DATA SECTION:
★ ★ ★ ★ ★ ★ ★

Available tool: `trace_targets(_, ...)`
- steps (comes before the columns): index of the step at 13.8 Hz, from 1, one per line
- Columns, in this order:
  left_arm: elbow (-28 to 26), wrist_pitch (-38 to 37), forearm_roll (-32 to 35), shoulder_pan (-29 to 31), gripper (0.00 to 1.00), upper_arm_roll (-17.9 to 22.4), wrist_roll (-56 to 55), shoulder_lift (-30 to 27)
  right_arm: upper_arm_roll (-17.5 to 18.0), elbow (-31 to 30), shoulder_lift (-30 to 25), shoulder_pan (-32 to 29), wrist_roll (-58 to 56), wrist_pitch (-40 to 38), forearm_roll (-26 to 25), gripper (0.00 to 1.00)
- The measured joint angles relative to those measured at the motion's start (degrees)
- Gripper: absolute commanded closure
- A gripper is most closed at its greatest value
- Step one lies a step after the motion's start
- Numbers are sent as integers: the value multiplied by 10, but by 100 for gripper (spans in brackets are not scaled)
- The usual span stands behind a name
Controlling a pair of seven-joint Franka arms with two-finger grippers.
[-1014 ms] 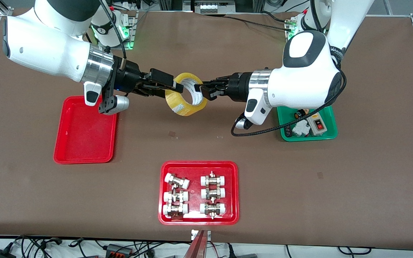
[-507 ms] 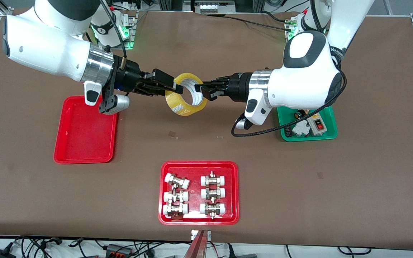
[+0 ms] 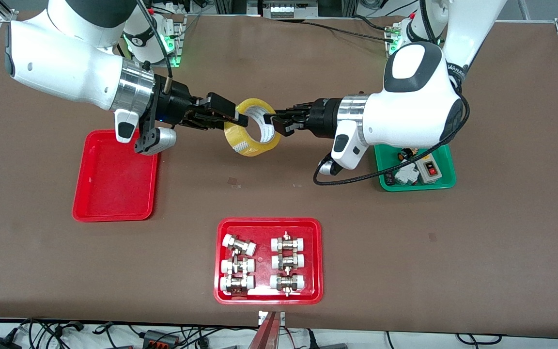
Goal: Left arm passes tape to right arm into tray
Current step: 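Grasp the tape with the right gripper, then open the left gripper, then carry the tape over the red tray while the left gripper withdraws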
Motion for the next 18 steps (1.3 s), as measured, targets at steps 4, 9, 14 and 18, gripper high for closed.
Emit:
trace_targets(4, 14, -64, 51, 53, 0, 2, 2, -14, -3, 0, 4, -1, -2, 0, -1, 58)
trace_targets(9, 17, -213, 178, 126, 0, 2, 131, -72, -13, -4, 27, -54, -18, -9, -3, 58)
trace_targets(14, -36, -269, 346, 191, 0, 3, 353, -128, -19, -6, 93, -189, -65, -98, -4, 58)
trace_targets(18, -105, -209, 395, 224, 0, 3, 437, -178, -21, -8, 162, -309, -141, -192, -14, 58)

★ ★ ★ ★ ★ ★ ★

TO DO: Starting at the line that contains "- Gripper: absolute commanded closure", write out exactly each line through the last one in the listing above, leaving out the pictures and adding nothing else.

WORKED SOLUTION:
- Gripper: absolute commanded closure
- A gripper is most closed at its greatest value
- Step one lies a step after the motion's start
- Numbers are sent as integers: the value multiplied by 10, but by 100 for gripper (spans in brackets are not scaled)
- The usual span stands behind a name
Controlling a pair of seven-joint Franka arms with two-finger grippers.
[-1014 ms] 
[-507 ms] 
[+0 ms] 
Goal: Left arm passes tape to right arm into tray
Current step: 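Grasp the tape with the right gripper, then open the left gripper, then carry the tape over the red tray while the left gripper withdraws
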Motion for the next 18 steps (1.3 s), as measured, targets at steps 4, 9, 14 and 18, gripper high for closed.
Emit:
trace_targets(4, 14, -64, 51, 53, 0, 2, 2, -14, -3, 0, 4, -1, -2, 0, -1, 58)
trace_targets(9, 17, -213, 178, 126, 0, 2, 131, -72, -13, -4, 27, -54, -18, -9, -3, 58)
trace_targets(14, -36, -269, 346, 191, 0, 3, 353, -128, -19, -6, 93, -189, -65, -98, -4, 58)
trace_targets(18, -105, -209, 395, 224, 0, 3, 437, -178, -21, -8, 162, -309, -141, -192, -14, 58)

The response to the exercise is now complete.